A video of the court camera servo responding to the remote control app on the phone connected through the open internet: 

What Succeeded
  • The robotic servo responded to the remote control over the open internet with < 250 mSec latency, fast enough to rotate the court camera in response to the movement of play from one half court to the other. 
  • The YouTube 1080 HD streaming video and audio were quite clear.
  • The uplink-and-downlink speeds of the wireless connections consistently exceeded 15 Mbps, plenty to transmit clear video and remotely access the cameras. 
What Didn't
  1. Remote access to the court camera was highly delayed at times, preventing the operator from seeing the live action fast enough to rotate the camera to capture the center of the action.
  2. The tripod pole flexes or vibrates sometimes when the camera rotates, possibly due to the stepwise motion of the motors at high speed. When the step increment was set to the smallest value of 1, the stepping action was noticeable when the angular speed was ~ 30 degrees per second.
  3. The front-to-back servo oscillated uncontrollably when the camera was first mounted, seemingly more often when the tripod pole was lowered. Stopped the oscillations by disconnecting the servo battery power and removing the camera.  For unknown reasons, the oscillation only occurred once when the tripod was raised for the 37-minute game capture
  4. Perhaps 10% of presses of the left and right memory position buttons on the servo remote control did not move the servos.

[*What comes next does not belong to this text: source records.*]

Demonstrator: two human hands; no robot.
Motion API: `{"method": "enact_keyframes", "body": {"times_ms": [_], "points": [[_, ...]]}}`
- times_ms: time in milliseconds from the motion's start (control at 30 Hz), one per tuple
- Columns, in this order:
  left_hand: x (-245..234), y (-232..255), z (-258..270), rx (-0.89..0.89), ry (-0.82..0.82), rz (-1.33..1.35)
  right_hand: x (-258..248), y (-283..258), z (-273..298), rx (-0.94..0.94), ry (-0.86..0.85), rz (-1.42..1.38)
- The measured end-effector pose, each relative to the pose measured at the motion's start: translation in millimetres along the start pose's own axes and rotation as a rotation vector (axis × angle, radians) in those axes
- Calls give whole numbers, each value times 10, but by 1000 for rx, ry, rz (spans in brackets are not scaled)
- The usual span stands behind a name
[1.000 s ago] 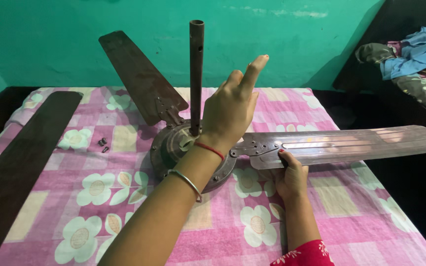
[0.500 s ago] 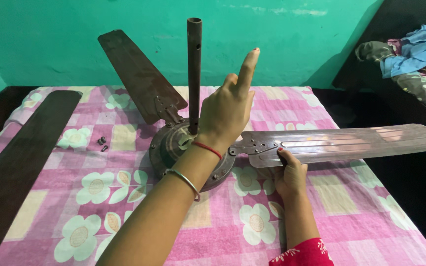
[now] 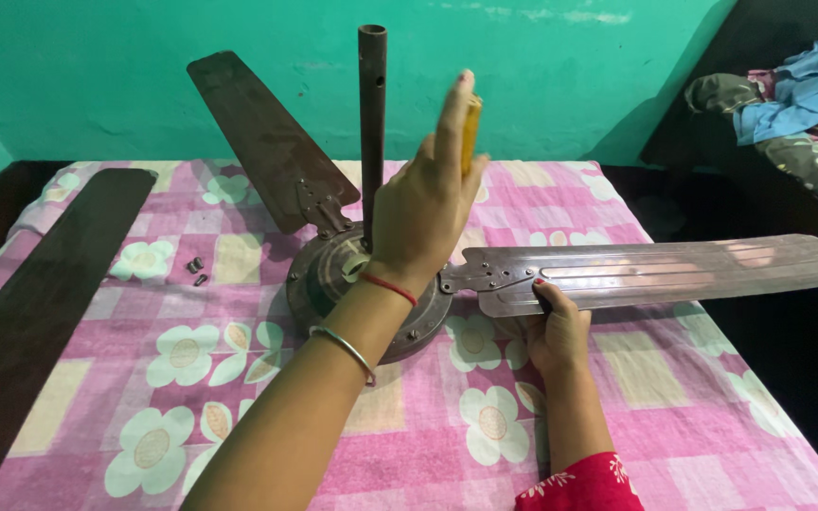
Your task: The person uses a screwdriver to loosen and remove screws from the mounting brackets of ceiling fan blades. They detach two blades from the fan motor housing and place them on the table.
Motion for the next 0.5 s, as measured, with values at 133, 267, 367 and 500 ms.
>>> {"method": "enact_keyframes", "body": {"times_ms": [133,267,367,500], "points": [[132,-161,37,-176,-103,77,12,-11,8,-13,-11,-20],[437,-434,303,-382,-476,-111,33,-5,48,29,7,13],[490,-572,603,-446,-692,-210,56,-7,84,45,7,21],[504,-590,878,-445,-721,-217,30,-13,60,27,13,18]]}}
Point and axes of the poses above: each hand's wrist, its own z-axis away from the middle knuckle, its own x-axis out of the palm, y = z × x, the point moved 9 cm from there along -z, towards the middle knuckle, and after that the axes turned 13 degrees about y, right-handed, at the moved point
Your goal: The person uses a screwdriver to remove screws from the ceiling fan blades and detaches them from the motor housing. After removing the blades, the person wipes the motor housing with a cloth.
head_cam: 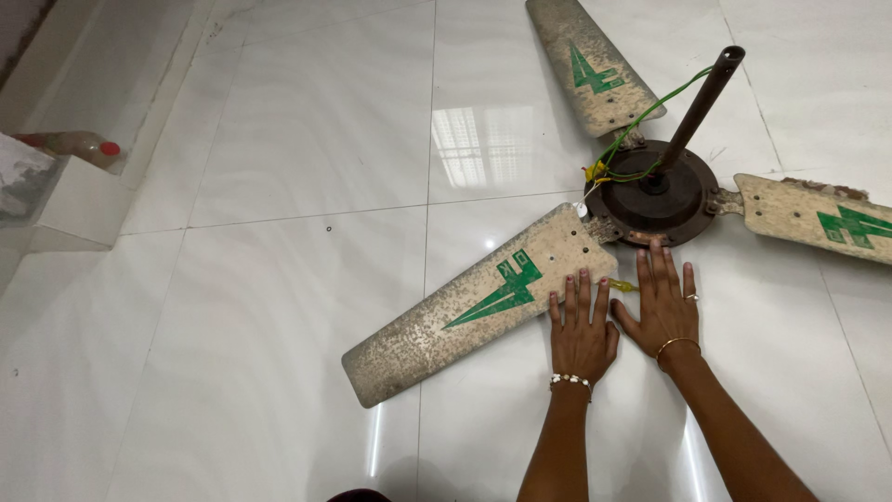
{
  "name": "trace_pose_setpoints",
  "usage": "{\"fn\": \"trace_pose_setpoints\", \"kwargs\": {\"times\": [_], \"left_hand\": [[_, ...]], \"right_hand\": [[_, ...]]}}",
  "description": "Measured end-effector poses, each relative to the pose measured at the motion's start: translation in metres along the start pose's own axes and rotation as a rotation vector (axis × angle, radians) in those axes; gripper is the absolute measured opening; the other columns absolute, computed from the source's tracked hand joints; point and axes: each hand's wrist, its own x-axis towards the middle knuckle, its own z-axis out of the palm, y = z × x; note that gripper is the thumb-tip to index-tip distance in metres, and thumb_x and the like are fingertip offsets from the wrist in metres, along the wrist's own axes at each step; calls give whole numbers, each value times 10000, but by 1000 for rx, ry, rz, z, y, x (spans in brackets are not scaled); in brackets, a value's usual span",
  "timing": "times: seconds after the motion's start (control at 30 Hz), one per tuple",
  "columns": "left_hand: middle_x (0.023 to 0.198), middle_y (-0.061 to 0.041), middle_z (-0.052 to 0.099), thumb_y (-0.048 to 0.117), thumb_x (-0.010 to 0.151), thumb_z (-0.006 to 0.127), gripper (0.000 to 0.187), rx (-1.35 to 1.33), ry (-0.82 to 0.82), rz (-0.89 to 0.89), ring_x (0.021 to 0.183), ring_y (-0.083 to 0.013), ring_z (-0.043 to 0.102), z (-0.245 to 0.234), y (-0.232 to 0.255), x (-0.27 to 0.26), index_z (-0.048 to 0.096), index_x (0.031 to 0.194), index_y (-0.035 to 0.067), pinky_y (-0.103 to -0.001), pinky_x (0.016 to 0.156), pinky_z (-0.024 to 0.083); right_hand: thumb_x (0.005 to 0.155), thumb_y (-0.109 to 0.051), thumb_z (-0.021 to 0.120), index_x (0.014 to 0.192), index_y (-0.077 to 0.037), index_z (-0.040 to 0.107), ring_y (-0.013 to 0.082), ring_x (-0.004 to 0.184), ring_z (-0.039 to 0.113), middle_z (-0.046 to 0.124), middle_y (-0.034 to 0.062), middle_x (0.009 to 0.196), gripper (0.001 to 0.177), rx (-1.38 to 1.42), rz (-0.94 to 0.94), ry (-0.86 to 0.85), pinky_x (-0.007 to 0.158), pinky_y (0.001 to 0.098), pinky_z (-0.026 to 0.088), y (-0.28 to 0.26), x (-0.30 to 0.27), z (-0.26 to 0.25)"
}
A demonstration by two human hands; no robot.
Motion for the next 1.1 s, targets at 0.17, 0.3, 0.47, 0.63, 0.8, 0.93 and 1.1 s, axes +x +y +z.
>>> {"fn": "trace_pose_setpoints", "kwargs": {"times": [0.17, 0.3, 0.47, 0.63, 0.8, 0.93, 1.1], "left_hand": [[1719, -148, 226, 281, 948, 556, 748, 9, -14, 5, 1599, -308, 164, 3, 0, -2, 315, 1640, 131, -543, 1284, 70], [1717, -137, 267, 249, 979, 561, 704, 14, 24, 64, 1614, -289, 192, 4, 0, -3, 342, 1635, 118, -522, 1316, 94], [1710, -134, 284, 226, 966, 564, 697, 4, 38, 71, 1606, -290, 210, 3, 0, -3, 361, 1621, 105, -515, 1312, 107], [1711, -130, 281, 241, 968, 563, 697, 0, 28, 59, 1604, -287, 210, 2, 0, -2, 361, 1619, 97, -516, 1311, 105], [1706, -127, 275, 264, 953, 569, 716, 8, 15, 50, 1595, -282, 206, 1, 0, -3, 359, 1618, 101, -541, 1295, 91], [1708, -131, 271, 272, 958, 569, 717, -21, -2, 47, 1596, -290, 201, 1, 0, -1, 352, 1620, 100, -548, 1292, 84], [1710, -130, 277, 261, 961, 569, 709, -4, 22, 47, 1600, -287, 204, 2, 0, -3, 356, 1621, 113, -540, 1298, 88]], "right_hand": [[856, -554, 475, 1617, -69, 176, 258, 1570, 117, 100, 124, 1712, 950, 11, -2, 7, 1272, 507, 40, 1, -1, 2], [869, -548, 488, 1617, -68, 188, 255, 1581, 121, 106, 119, 1722, 938, 6, 6, -1, 1279, 505, 45, 2, 0, 2], [871, -541, 493, 1617, -59, 202, 256, 1581, 123, 114, 125, 1720, 935, 11, 3, 4, 1279, 503, 49, 1, -1, 1], [877, -542, 498, 1611, -51, 212, 259, 1580, 123, 117, 130, 1719, 928, 23, 6, 6, 1281, 503, 48, 1, -1, 1], [872, -541, 498, 1609, -26, 210, 271, 1581, 130, 117, 142, 1717, 944, 20, -7, 13, 1277, 506, 53, 1, -1, 1], [871, -538, 506, 1607, -34, 214, 265, 1580, 130, 113, 139, 1720, 939, -15, 6, -7, 1279, 500, 57, 1, 0, 1], [868, -527, 511, 1612, -40, 217, 259, 1588, 126, 113, 128, 1724, 937, -13, 17, -16, 1282, 497, 64, 1, -1, 1]]}}
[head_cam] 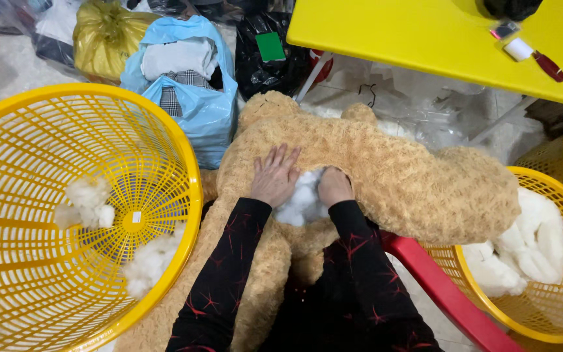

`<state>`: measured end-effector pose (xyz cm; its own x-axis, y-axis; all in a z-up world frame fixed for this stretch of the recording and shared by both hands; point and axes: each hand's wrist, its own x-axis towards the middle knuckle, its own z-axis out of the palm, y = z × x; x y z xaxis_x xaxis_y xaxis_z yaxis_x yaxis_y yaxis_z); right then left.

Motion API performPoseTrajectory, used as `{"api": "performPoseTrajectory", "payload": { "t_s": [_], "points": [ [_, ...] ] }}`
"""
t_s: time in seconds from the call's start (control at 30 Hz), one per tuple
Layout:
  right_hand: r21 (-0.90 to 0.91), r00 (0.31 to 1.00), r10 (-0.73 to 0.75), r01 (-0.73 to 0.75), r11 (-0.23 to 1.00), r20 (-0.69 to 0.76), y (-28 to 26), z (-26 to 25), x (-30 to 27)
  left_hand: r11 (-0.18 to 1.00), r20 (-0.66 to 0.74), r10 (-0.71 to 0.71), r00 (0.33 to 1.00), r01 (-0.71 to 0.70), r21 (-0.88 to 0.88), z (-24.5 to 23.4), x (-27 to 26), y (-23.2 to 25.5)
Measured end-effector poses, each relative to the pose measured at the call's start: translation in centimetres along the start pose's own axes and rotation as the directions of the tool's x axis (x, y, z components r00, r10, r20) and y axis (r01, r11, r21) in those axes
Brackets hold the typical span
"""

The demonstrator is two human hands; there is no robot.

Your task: The person repeatedly takes handfuls of white cotton-like stuffing from a yellow basket and presses them into an opening in a large brown plush toy. The hands push and compact the material into the cavity throughout the clip.

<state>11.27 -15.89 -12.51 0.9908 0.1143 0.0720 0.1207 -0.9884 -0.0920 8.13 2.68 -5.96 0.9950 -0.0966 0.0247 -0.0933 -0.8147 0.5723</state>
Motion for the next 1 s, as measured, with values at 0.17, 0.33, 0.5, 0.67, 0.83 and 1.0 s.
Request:
{"api": "performPoseTrajectory", "payload": {
  "t_s": [0.17, 0.33, 0.5, 0.67, 0.83, 1.0],
  "points": [
    [0.120, 0.959, -0.281, 0.275, 0.954, 0.034, -0.9, -12.0, -4.1, 0.999, -0.123, 0.019, 0.992, -0.024, -0.039, -0.2, -1.1, 0.6],
    [0.275, 0.947, -0.264, 0.307, 0.911, -0.181, 10.0, -19.6, 2.4, 0.982, -0.065, 0.175, 0.982, -0.179, -0.055, 4.3, -3.2, 4.6],
    [0.553, 0.948, -0.150, -0.032, 0.833, 0.281, 19.4, -15.5, 7.8, 0.918, -0.233, 0.393, 0.890, -0.365, 0.155, 10.4, 0.0, 5.1],
    [0.678, 0.895, -0.126, -0.226, 0.700, 0.428, 24.0, -11.9, 6.3, 0.844, 0.070, 0.520, 0.851, -0.525, 0.114, 18.1, 6.3, 0.2],
    [0.493, 0.837, -0.179, -0.119, 0.862, 0.516, 27.3, -13.6, 4.1, 0.696, 0.295, 0.633, 0.716, -0.693, 0.190, 23.8, 9.0, -4.9],
    [0.563, 0.850, -0.212, -0.114, 0.819, 0.481, 28.4, -13.6, 0.9, 0.709, 0.562, 0.542, 0.625, -0.699, 0.093, 26.3, 9.6, -3.8]
  ]
}}
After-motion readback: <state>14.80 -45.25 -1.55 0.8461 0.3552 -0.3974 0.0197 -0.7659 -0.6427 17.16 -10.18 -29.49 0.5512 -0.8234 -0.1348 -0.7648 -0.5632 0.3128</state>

Whereas, no such failures were seen on the 4-way directional buttons. 
What's Next
  • Capture game or practice action to try some or all of the below.
  • Build 2nd robotic servo box for the scoreboard camera and figure out how to mount it alongside the court camera servo box on the same tripod
  • Attempt to address Failure 1 by using different software to remotely access the court camera while controlling its servo rotation during game action
  • Attempt to address Failures 2 and 3 by making the tripod pole stiffer through raising the wide section at the bottom of the pole instead of the narrow section at the top.
  • Attempt to diagnose Failure 4 by re-examining the servo software to see how remote control button presses could be missed. 
Company Update

Two new teens have joined our team, as we build towards being ready for what is anticipated to be a huge comeback for youth basketball this fall post-COVID. We aim to broadcast 100+ league and tournament games in Q4 to validate product-market fit and inform further development of the system. To achieve this, we are building a demo team of Chicagoland teens, some collaborating 100%  virtually, supported by parents and mentors with professional expertise in marketing, video production, product development and more.